“Oh that’s helpful,” Rook said. “It couldn’t be the Mongolian Fluffy Rainbow-Pooping Worm?” He dropped a magazine and slotted a fresh one into his SCAR, but then let the weapon hang. It wasn’t doing any damage to the giant ribbed creature. He’d wait until it closed the distance, and then he’d try his ‘Girls’ — a pair of IMI Desert Eagle Mark XIX Magnum .50 caliber semi-automatic pistols. He’d had several pairs over the years, some getting lost in different skirmishes. He hadn’t yet come across anything, no matter how big, that wouldn’t feel a few slugs from the handguns at close range.
“He has a point,” King said, perturbed. “How to kill it would be better than a name.”
“It’s a mythical cryptid. Supposed to be about four feet long,” Aleman said.
“Bigger,” Queen said. “Much bigger. Twelve-foot diameter. Forty feet long.”
King pulled free his KA-BAR knife, a 7-inch blade like Queen’s, and slid it into the boiling, formerly fur-covered sleeve of his environment suit’s fabric, slicing it open, then he dropped the smoking knife on the ground. He’d tried to cut away the burning part of the suit, but had failed. “Rook.”
It was all he had to say. As he flipped off the helmet and hood of the suit, breathing in the freezing air, Rook moved forward to grab the outer fabric of the suit in places where it hadn’t been coated in the creature’s deadly venom. He pulled the fabric taut as King disentangled himself from the outer garment, being sure to lean as far from the smoking side as possible.
Rook instantly saw King’s breath add a cloud of vapor to the already rising ribbon of steam from the cooking fur on the ruined suit.
“It’s supposed to be able to spit venom,” Aleman continued.
“Think we can confirm that one,” Rook said.
Queen fired a sustained burst with her SCAR as Bishop reloaded the machine gun. The creature had finished its wide loop and was homing in on the team, at their new location.
“We need a plan,” Queen urged.
“There’s nothing about how to kill them. No one has ever even had a confirmed sighting of one…” Aleman sounded frantic.
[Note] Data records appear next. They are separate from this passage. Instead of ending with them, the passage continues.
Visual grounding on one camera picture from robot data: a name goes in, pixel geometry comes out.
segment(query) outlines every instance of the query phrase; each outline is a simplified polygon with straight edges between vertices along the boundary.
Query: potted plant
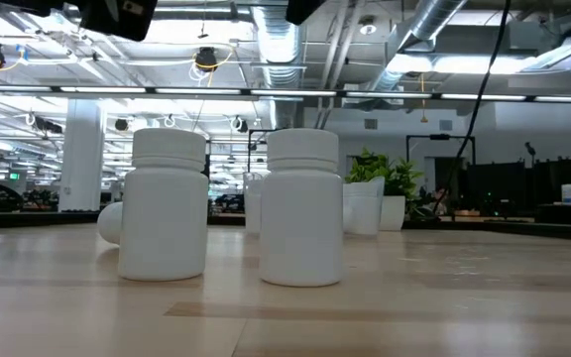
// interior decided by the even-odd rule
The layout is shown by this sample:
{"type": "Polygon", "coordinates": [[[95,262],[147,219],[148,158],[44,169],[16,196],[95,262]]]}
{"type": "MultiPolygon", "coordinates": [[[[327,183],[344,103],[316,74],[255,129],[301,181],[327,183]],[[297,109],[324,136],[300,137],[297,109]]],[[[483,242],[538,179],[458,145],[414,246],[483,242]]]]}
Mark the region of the potted plant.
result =
{"type": "Polygon", "coordinates": [[[389,175],[385,179],[381,230],[399,231],[402,229],[409,203],[415,199],[415,179],[421,176],[422,173],[413,169],[413,162],[398,159],[397,162],[390,164],[389,175]]]}
{"type": "Polygon", "coordinates": [[[343,186],[343,228],[345,232],[377,235],[385,181],[389,176],[389,159],[366,149],[353,160],[352,171],[343,186]]]}
{"type": "Polygon", "coordinates": [[[390,162],[386,155],[376,155],[363,148],[361,157],[354,159],[346,181],[368,182],[376,177],[385,178],[380,230],[399,231],[404,222],[407,203],[414,199],[414,181],[420,176],[422,173],[413,169],[413,162],[404,159],[390,162]]]}

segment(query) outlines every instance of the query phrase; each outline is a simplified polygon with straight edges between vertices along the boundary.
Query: silver air duct
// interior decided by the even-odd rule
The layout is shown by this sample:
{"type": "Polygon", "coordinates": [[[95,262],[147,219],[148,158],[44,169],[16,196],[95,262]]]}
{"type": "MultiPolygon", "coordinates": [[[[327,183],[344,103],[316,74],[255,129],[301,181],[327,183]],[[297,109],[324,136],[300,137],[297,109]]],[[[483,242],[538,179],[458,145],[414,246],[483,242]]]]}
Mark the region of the silver air duct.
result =
{"type": "MultiPolygon", "coordinates": [[[[255,7],[252,14],[257,24],[258,45],[262,62],[275,64],[298,63],[300,33],[298,26],[286,21],[285,7],[255,7]]],[[[270,89],[293,89],[300,85],[301,72],[297,68],[265,67],[266,87],[270,89]]],[[[271,121],[275,128],[299,126],[297,102],[273,100],[271,121]]]]}
{"type": "MultiPolygon", "coordinates": [[[[446,24],[460,10],[467,0],[421,0],[415,9],[409,32],[418,40],[431,41],[444,29],[446,24]]],[[[408,36],[400,41],[398,48],[406,43],[408,36]]],[[[369,90],[391,91],[396,87],[403,72],[394,72],[383,69],[378,78],[372,82],[369,90]]]]}

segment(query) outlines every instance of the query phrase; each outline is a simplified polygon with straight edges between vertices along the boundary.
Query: black cable
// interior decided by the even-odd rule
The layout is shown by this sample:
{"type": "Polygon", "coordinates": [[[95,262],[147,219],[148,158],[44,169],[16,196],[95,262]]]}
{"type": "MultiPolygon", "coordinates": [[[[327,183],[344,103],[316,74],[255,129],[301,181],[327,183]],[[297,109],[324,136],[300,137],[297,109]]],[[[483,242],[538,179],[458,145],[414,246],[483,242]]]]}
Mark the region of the black cable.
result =
{"type": "Polygon", "coordinates": [[[446,185],[444,186],[444,192],[440,195],[440,197],[435,201],[435,205],[433,206],[433,211],[437,211],[437,207],[442,202],[444,196],[450,191],[451,182],[453,181],[453,174],[457,171],[458,163],[462,158],[462,154],[464,153],[464,149],[468,145],[471,136],[473,135],[473,128],[475,128],[475,121],[477,120],[477,115],[480,111],[480,105],[482,104],[482,97],[484,96],[484,92],[486,91],[486,86],[488,85],[488,80],[491,77],[491,68],[497,59],[497,55],[500,52],[500,47],[502,46],[502,40],[504,39],[504,33],[506,32],[506,22],[508,20],[508,14],[511,11],[511,3],[512,0],[506,0],[506,4],[504,5],[504,11],[502,12],[502,21],[500,22],[500,30],[497,34],[497,41],[495,42],[495,48],[493,49],[493,54],[491,55],[491,60],[489,61],[488,69],[486,70],[486,74],[484,74],[484,79],[482,80],[482,84],[480,85],[480,90],[477,94],[477,100],[475,101],[475,108],[473,109],[473,115],[471,116],[471,122],[468,125],[468,132],[464,137],[464,141],[462,142],[462,146],[457,151],[457,155],[455,156],[455,160],[451,165],[451,168],[448,172],[448,177],[446,179],[446,185]]]}

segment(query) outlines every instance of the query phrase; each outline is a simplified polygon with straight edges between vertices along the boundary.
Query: ductwork
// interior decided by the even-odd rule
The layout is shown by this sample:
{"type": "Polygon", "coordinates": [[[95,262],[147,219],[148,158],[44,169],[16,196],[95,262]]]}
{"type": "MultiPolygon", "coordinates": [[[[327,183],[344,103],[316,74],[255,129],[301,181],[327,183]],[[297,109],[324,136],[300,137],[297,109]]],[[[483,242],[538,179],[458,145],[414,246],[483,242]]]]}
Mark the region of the ductwork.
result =
{"type": "MultiPolygon", "coordinates": [[[[432,41],[444,29],[467,0],[421,0],[415,10],[415,16],[410,19],[408,31],[420,41],[432,41]]],[[[399,50],[409,40],[410,36],[404,34],[401,40],[396,41],[395,48],[399,50]]],[[[393,32],[391,37],[400,36],[400,31],[393,32]]],[[[391,91],[400,82],[403,72],[383,69],[381,74],[372,82],[369,90],[391,91]]]]}
{"type": "MultiPolygon", "coordinates": [[[[300,33],[298,26],[286,21],[285,7],[254,7],[252,14],[258,27],[257,37],[261,61],[265,63],[298,63],[300,54],[300,33]]],[[[264,79],[270,89],[298,88],[300,69],[287,67],[265,67],[264,79]]],[[[275,128],[299,126],[297,102],[271,101],[271,121],[275,128]]]]}
{"type": "MultiPolygon", "coordinates": [[[[73,21],[80,21],[80,12],[77,8],[67,8],[63,11],[65,16],[73,21]]],[[[253,23],[253,16],[250,9],[238,8],[234,3],[230,7],[213,6],[158,6],[154,13],[153,20],[203,20],[203,21],[230,21],[253,23]]]]}

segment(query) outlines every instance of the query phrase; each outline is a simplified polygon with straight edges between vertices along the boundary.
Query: white planter
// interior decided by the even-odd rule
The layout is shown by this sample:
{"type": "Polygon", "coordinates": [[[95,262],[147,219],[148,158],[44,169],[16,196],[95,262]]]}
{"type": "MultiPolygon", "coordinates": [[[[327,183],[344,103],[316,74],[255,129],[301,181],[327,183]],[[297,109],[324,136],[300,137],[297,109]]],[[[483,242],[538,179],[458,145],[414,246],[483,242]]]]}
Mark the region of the white planter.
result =
{"type": "Polygon", "coordinates": [[[343,184],[343,230],[350,234],[377,235],[385,181],[343,184]]]}
{"type": "Polygon", "coordinates": [[[381,212],[382,231],[400,231],[404,223],[404,196],[383,197],[383,210],[381,212]]]}
“Then give me some other intel,” King said, his teeth beginning to chatter. “How long do I have in just the wetsuit in temps like these?” He had shed the outer garment, now smoking on the ground like a dead animal on a charnel heap. He wore just the under-suit, which was a special gel-heated neoprene, and he had been able to salvage his boots and the furry gloves from the outer suit.
Rook thought he looked strange in white, fur-clad boots and gloves, but a black body suit and hood. Like some kind of snow bunny at the Winter games, but this one had an automatic rifle and was collecting the bomb-spikes for his spear gun from the pile of quickly discarded equipment.
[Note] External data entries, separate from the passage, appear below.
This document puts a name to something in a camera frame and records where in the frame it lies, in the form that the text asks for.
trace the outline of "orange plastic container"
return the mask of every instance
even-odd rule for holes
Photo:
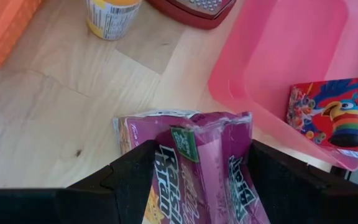
[[[0,0],[0,66],[42,0]]]

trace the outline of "pink plastic bin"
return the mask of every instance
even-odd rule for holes
[[[212,96],[282,144],[335,166],[358,159],[322,149],[283,119],[290,85],[358,77],[358,0],[247,0],[211,74]]]

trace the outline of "wood grain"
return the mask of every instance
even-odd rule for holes
[[[117,49],[162,74],[185,29],[144,1],[127,35],[118,40]]]
[[[115,116],[227,110],[206,84],[241,6],[205,31],[143,4],[109,42],[87,28],[84,1],[48,0],[0,70],[0,187],[66,187],[117,159]]]

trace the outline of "raisin bran box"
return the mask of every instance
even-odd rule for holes
[[[244,164],[249,113],[160,110],[114,119],[123,153],[155,139],[144,223],[269,223]]]
[[[287,123],[321,147],[358,158],[358,78],[293,85]]]

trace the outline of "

“Your suit? Oh crap. Um…if you keep active, any part or your skin that’s exposed might be able to withstand frostbite for…around ten minutes. Maybe less.”
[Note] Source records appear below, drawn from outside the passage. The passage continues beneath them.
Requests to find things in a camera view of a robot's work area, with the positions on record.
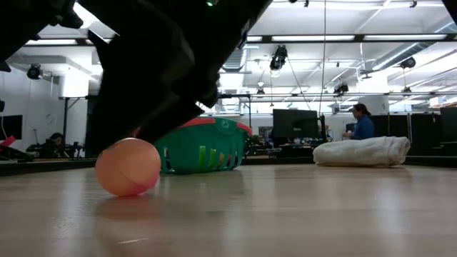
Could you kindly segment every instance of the pink ball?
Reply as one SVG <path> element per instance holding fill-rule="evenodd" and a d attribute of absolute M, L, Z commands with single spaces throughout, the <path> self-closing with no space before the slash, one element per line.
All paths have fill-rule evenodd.
<path fill-rule="evenodd" d="M 160 155 L 153 145 L 126 138 L 100 154 L 95 172 L 100 186 L 109 193 L 136 196 L 156 185 L 160 167 Z"/>

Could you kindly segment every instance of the spotlight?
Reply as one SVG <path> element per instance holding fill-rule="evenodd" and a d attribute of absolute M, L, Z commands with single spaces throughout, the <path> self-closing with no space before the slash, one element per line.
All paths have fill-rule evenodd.
<path fill-rule="evenodd" d="M 257 89 L 257 94 L 265 94 L 265 91 L 263 89 Z"/>
<path fill-rule="evenodd" d="M 39 80 L 43 78 L 43 71 L 41 70 L 40 64 L 30 65 L 29 70 L 27 71 L 27 77 L 33 80 Z"/>
<path fill-rule="evenodd" d="M 343 82 L 338 86 L 335 86 L 335 89 L 333 91 L 334 94 L 344 94 L 346 92 L 349 92 L 349 86 L 346 82 Z"/>
<path fill-rule="evenodd" d="M 403 89 L 401 89 L 401 93 L 411 93 L 412 90 L 409 88 L 409 86 L 405 86 Z"/>
<path fill-rule="evenodd" d="M 279 71 L 286 64 L 287 49 L 286 46 L 278 46 L 270 62 L 270 70 Z"/>
<path fill-rule="evenodd" d="M 413 57 L 408 58 L 405 61 L 402 61 L 400 63 L 400 67 L 402 69 L 406 69 L 406 68 L 410 68 L 411 69 L 411 68 L 414 68 L 414 66 L 416 66 L 416 60 Z"/>

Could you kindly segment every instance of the woman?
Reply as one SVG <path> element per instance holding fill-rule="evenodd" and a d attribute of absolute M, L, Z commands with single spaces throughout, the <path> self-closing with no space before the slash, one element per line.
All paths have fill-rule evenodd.
<path fill-rule="evenodd" d="M 370 120 L 371 115 L 365 104 L 356 104 L 352 108 L 352 114 L 357 119 L 354 133 L 343 133 L 344 138 L 362 140 L 374 137 L 374 125 Z"/>

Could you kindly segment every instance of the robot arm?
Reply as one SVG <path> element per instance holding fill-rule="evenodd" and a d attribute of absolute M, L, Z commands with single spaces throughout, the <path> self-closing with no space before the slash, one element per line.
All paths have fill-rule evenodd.
<path fill-rule="evenodd" d="M 98 153 L 138 127 L 138 137 L 153 143 L 202 114 L 197 101 L 212 107 L 217 102 L 219 69 L 236 47 L 243 46 L 272 0 L 78 2 L 116 32 L 109 44 L 92 32 L 88 35 L 104 69 L 88 127 L 91 137 L 86 140 L 87 147 Z M 4 32 L 13 36 L 1 42 L 0 62 L 28 40 L 37 39 L 49 24 L 79 28 L 82 20 L 73 11 L 74 3 L 2 3 L 0 9 L 28 19 Z"/>

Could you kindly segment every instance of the green basket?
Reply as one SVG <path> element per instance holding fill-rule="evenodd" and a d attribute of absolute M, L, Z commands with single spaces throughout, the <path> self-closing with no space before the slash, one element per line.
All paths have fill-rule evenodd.
<path fill-rule="evenodd" d="M 251 128 L 223 118 L 196 118 L 167 134 L 154 146 L 162 173 L 232 170 L 241 164 Z"/>
King turned to see the approaching worm was just a few yards away, and it was beginning to rise up in the air, like a cobra poised to strike.
6
“There!” King pointed the barrel of his SCAR and fired an unrestrained, fully automatic burst, holding down the trigger. “Under its neck.”
The others instantly saw what he was targeting. Just under the rim of the creature’s black mouth, which lacked teeth but had short one-foot-long wriggling tentacles, like insect feelers or kelp waving in an undersea current, was a small metal box affixed to the creature’s crimson skin. It looked to be the size of an old metal lunchbox, and King’s bullets pounded the can, pinging off of it. Then Bishop opened with a sustained burst from the 240, and the box, as well as the slick, wet-looking skin below it, disintegrated.
The giant worm dropped down from its attack position, its heft slamming into the ground and sending a shockwave underfoot. Then it turned and headed away from the building, and the surprised team.
“Control mechanism?” Queen asked.
“Possibly,” King said. “Blue, we need a pickup, ASAP.”
“They can’t, King.” Aleman’s voice was apologetic. “The chopper is still on the other side of the storm. It’s no longer blowing where you are, but it still stretches for forty miles. No way for them to get to you. You’ll have to hump it out to the LZ.”
“Knight?” King asked.
“Proceeding. We’ll catch up.”
Knowing he had to keep moving, and even then his time was limited, King made the decision. “Move out.”
The team picked up and headed toward the distant cloud that marked the edge of the storm, back the way they had come. The wind had stopped blowing in their location, but they could still see a far off wall of white and swirling brown. They double-timed it for the raging storm, keeping an eye on the receding worm, as it wandered aimlessly south and then west again, back from whence it had come.